Broward Sheriff’s Office deputies will be on campus at the main entrance, which is now a media-free zone to make the return orderly and pressure-free.
Runcie will be on hand Wednesday afternoon to brief the media on how the day is going.
“The key words, I say, are flexibility, accommodation and support,” he said. “We’re here for our staff. We’re going to provide the same type of environment when our students arrive on Wednesday morning.”
Many students 7News spoke with said they want to get back to school and regain a sense of normalcy.
“If they don’t, that would have been taken from them as well,” said Stephen Marante, whose friends will be returning to Stoneman Douglas. “They have to go back for themselves. They have to get their routine back. They have to get their sense of normalcy back. Not that anything is normal; this is their new normal. This is the normal for Parkland.”
“Tomorrow is gonna be a tough day for us, but we’ll grieve and hug and cry it out, and then we’ll march for our lives March 24 and we’ll make it,” said a Stoneman Douglas student. “We’ll get through this.”
Stoneman Douglas students have handled the heartache in their own individual ways — through activism, self-care away from the media spotlight, or in Hamm’s case, creating a tribute with a T-shirt emblazoned with Principal Ty Thompson’s favorite motto.
“The saying is, ‘I am positive, I am passionate, I am proud to be an eagle,'” said Hamm. “After this, we really realized what it was to be an eagle and how fortunate we are to have each other and how a hard time brought us all together.”
Staff members at the school tweeted pictures of support signs being hung in the hallway. Mothers from the Parent Teacher Organization and police officers helped with the effort.
Principal Thompson has worked to bring hope to his students and staff.

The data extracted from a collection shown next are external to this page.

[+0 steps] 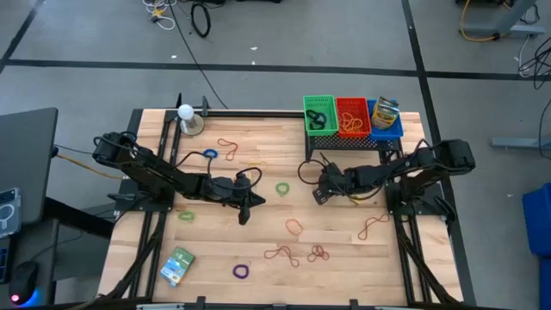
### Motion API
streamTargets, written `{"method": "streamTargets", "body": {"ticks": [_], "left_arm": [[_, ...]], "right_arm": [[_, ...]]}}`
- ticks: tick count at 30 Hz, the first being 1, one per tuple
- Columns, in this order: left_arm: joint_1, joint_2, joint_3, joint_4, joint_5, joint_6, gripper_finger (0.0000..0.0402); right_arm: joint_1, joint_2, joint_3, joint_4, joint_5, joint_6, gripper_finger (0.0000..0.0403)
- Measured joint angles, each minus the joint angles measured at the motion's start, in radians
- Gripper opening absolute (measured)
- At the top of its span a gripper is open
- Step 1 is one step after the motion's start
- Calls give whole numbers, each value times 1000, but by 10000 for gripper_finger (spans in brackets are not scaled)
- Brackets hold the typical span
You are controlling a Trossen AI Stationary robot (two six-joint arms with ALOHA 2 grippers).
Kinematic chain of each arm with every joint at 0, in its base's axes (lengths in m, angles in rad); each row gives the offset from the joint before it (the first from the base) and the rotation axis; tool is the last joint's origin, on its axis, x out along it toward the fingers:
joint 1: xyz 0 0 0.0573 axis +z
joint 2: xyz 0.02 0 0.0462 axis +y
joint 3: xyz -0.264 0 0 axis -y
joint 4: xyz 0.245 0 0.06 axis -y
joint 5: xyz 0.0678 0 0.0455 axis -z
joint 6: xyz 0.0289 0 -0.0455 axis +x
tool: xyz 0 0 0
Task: Pick & Place Office Desk Supplies
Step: Put the orange rubber band into the red bin
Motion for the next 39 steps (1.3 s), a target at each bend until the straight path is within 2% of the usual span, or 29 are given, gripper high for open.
{"method": "streamTargets", "body": {"ticks": [4,7,13,19,21,24,27,32,36,39], "left_arm": [[0,0,0,-5,0,-11,9],[0,0,0,-6,0,-11,9],[0,0,0,-6,0,-12,9],[0,0,0,-7,-20,-45,9],[0,0,0,-8,-33,-51,9],[0,0,0,-11,-59,-56,9],[0,0,0,-12,-79,-60,9],[1,0,0,-16,-98,-69,9],[3,0,0,-27,-139,-99,9],[2,0,0,-27,-139,-117,9]], "right_arm": [[18,-31,35,-66,-42,-19,11],[36,-84,113,-164,-80,-48,9],[81,-199,349,-455,-65,-85,4],[58,-271,675,-868,64,-78,3],[17,-271,771,-1002,134,-98,3],[-109,-269,849,-1117,246,-164,3],[-279,-265,849,-1107,276,-281,2],[-531,-249,758,-963,272,-514,2],[-630,-233,679,-814,192,-630,4],[-656,-224,637,-757,170,-644,18]]}}
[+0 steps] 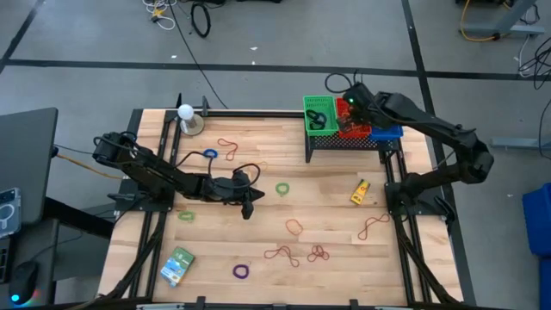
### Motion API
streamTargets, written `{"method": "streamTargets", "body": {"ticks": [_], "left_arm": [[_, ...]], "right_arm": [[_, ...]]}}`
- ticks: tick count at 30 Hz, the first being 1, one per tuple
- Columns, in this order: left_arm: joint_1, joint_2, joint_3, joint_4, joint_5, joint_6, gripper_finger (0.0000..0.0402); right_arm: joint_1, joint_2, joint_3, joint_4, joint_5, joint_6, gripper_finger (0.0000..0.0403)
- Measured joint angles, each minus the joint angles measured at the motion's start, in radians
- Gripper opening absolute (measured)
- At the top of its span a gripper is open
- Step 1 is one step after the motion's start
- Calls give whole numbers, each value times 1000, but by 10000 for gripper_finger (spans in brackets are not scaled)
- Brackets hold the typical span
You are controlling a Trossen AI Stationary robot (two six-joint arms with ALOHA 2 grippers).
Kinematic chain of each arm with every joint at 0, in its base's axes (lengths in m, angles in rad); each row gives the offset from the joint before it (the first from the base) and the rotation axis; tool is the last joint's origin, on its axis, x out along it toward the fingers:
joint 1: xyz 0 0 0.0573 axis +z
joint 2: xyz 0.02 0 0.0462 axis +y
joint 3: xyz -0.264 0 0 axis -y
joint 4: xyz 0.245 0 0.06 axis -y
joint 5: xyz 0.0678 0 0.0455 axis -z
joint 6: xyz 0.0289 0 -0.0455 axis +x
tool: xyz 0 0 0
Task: Pick & Place Office Desk Supplies
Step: Put the orange rubber band into the red bin, then put the purple spring keychain into the green bin
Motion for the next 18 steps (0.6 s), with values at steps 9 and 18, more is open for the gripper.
{"method": "streamTargets", "body": {"ticks": [9,18], "left_arm": [[0,0,0,-7,-3,-65,9],[-1,0,0,-7,-2,-76,9]], "right_arm": [[-14,1,3,3,-7,0,135],[25,-14,161,-88,-86,-40,157]]}}
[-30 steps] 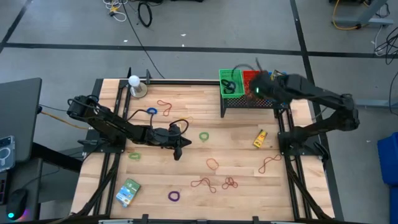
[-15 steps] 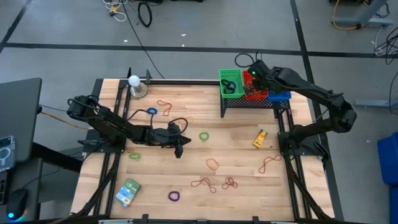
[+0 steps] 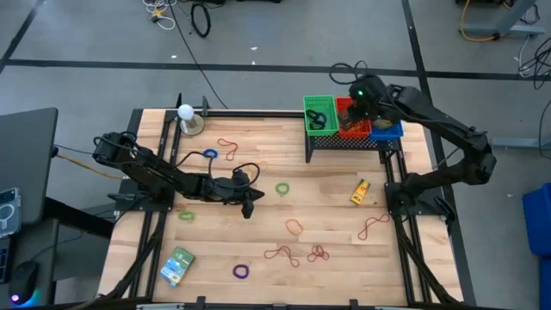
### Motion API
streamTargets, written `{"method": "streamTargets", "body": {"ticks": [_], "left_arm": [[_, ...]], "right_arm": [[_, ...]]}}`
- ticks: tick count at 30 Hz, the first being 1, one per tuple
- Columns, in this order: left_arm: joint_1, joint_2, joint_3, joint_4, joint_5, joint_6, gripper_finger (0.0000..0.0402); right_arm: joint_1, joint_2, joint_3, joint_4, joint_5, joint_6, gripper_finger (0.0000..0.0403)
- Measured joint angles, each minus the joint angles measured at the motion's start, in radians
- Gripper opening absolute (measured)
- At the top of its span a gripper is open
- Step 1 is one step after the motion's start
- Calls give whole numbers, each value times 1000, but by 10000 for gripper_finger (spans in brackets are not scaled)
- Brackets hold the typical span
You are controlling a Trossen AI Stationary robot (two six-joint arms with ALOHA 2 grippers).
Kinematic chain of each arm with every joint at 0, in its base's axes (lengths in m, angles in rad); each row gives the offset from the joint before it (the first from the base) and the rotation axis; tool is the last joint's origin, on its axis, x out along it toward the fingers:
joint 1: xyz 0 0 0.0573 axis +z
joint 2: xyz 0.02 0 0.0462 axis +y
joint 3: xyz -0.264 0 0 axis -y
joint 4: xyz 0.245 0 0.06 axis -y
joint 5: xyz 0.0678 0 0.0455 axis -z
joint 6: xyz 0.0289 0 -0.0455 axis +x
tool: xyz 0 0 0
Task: Pick & Place Office Desk Supplies
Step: Put the purple spring keychain into the green bin
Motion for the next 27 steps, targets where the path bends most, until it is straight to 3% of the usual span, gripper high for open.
{"method": "streamTargets", "body": {"ticks": [5,9,19,24,27], "left_arm": [[0,0,0,17,50,76,9],[1,0,0,33,70,43,10],[2,0,1,46,127,24,17],[2,0,1,45,173,28,18],[-2,0,1,45,178,23,9]], "right_arm": [[115,-78,-21,66,-97,-12,71],[255,-136,-102,159,-116,42,9],[609,-195,-379,523,-53,200,5],[724,-195,-519,775,-14,224,11],[765,-195,-573,832,26,226,11]]}}
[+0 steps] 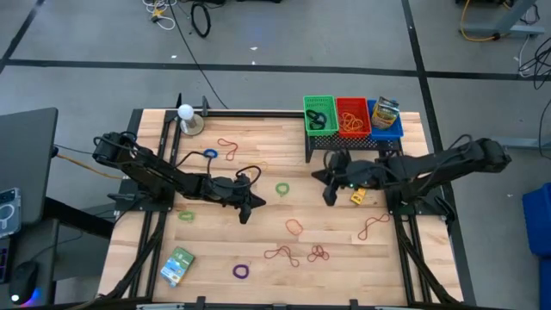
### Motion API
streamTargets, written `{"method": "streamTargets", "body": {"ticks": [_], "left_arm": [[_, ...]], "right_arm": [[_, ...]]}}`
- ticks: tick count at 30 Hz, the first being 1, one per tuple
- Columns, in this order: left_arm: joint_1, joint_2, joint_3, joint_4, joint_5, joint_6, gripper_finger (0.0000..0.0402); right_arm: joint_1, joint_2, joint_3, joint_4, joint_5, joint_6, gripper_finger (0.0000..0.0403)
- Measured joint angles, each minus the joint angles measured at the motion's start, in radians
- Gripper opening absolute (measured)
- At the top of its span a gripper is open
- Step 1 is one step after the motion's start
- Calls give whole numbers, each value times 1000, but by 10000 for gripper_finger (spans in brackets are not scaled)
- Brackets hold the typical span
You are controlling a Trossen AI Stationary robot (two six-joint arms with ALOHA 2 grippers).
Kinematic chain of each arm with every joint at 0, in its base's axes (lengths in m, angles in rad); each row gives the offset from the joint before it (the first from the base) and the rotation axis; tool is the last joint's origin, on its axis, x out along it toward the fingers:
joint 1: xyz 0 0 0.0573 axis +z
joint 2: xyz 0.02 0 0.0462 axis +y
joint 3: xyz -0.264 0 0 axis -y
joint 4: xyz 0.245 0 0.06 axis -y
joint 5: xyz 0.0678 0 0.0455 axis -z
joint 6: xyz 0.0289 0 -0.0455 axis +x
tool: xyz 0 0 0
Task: Pick & Place Office Desk Supplies
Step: Put the purple spring keychain into the green bin
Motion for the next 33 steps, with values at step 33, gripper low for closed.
{"method": "streamTargets", "body": {"ticks": [33], "left_arm": [[-175,161,453,-903,-28,-134,78]], "right_arm": [[34,0,-87,-100,-84,-195,7]]}}
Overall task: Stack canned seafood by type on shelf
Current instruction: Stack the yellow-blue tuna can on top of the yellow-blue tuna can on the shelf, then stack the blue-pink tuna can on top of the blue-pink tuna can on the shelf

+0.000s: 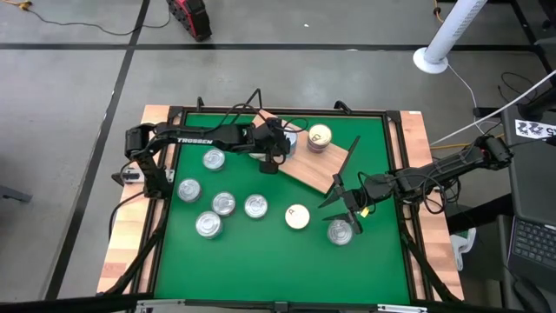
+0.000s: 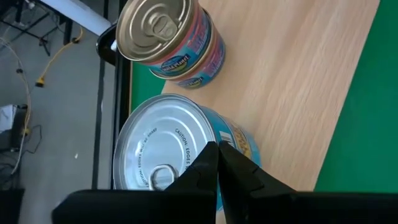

He took to Twitter to convey that positive message to his students.
Local law enforcement agencies like Hollywood Police tweeted their support for the students.
The strength of the Parkland community has inspired those who previously attended the school and others who just wanted to pay their respects.
“Don’t let the people who want to do bad in this world keep you from doing good,” said former student Logan Confer.
“I hope they see it as support,” said Tara Feldman, a woman at the memorial. “I know that the entire country is standing with them, and students from around the country are standing with them.”